US-Senator Shipstead 

Senate Years of Service: 1923-1941; 1941-1947
Party: Farmer-Labor; Republican

SHIPSTEAD, Henrik, a Senator from Minnesota; from Norwegian descent; born in Burbank, Kandiyohi County, Minn., January 8, 1881; attended the public schools at New London, Minn., and the State normal school at St. Cloud, Minn.; graduated from the dental department of Northwestern University, Chicago, Ill., in 1903 and practiced dentistry in Glenwood, Minn., 1904-1920; mayor of Glenwood 1911-1913; member, State house of representatives 1917; moved to Minneapolis in 1920 and resumed the practice of dentistry; unsuccessful candidate for the United States Congress in 1918 and for governor in 1920; elected on the Farmer-Labor ticket in 1922 to the United States Senate; reelected in 1928, 1934, and as a Republican in 1940 and served from March 4, 1923, to January 3, 1947; unsuccessful candidate for renomination in 1946; chairman, Committee on Printing (Seventieth through Seventy-second Congresses); died in Alexandria, Minn., June 26, 1960; interment in Kinkead Cemetery.
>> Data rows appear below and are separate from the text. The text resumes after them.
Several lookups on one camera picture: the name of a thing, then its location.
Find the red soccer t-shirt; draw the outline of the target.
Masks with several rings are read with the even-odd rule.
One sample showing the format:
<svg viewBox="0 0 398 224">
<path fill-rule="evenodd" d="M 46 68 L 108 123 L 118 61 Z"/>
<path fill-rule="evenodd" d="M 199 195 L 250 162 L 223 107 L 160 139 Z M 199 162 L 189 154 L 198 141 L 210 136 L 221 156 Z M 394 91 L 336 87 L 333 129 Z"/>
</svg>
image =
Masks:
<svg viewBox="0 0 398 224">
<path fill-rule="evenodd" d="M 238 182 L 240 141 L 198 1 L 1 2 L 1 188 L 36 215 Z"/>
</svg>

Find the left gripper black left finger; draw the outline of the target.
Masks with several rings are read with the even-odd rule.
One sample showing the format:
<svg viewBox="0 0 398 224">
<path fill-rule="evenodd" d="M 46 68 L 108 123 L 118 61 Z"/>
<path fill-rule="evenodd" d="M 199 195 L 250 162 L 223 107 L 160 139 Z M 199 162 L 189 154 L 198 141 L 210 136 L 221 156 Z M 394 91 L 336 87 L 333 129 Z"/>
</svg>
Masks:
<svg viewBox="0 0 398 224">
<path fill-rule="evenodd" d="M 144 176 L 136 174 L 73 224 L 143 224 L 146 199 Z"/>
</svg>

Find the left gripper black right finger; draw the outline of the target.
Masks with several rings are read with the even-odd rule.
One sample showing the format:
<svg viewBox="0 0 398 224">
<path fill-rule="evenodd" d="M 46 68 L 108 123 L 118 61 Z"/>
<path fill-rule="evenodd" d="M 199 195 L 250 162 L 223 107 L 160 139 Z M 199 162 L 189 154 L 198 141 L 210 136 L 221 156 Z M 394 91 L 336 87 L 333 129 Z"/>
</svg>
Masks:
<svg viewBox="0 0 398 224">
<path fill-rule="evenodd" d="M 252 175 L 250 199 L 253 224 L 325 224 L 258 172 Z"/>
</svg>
Senator Henrich Shipstead, in the U.S. Senate, May 15, 1946 called the Morgenthau Plan "America's eternal monument of shame, the Morgenthau plan for the destruction of the German-speaking people "(Congressional Record, Senate, p. 5039 of 15. Mai 1946).

Minnesota's Henrik Shipstead was one of the two senators who opposed ratification of the UNO Charter. On July 27, 1945, he told his colleagues that he found authority in the Charter for our president to take us into a UN-approved war at any time. "The control of the war power, as provided by in the Constitution, must remain in Congress if the United States is going to remain a republic," warned Shipstead. The SOVEREIGNTY of the United States is everything for us, and it should be noted that back in time, when the vote was taken in the Senate to approve or disapprove the UN Charter as a "treaty," the vote was 89 to 2. The two dissenting votes were by Senator William Langer of North Dakota and Senator Shipstead of Minnesota. Over half of the Senators who voted on the measure never even read the UN Charter that they were to vote on!

Henrik Shipstead paid greatly for his opinion on the Morgenthau Plan and his July 1945 vote against American adherence to the United Nations Charter: he was turned out of office in the 1946 Minnesota GOP primary, and he later admitted that. However, his warnings in 1945 did a great deal to abandon Morgenthau's infamous plan for the destruction of the German-speaking people.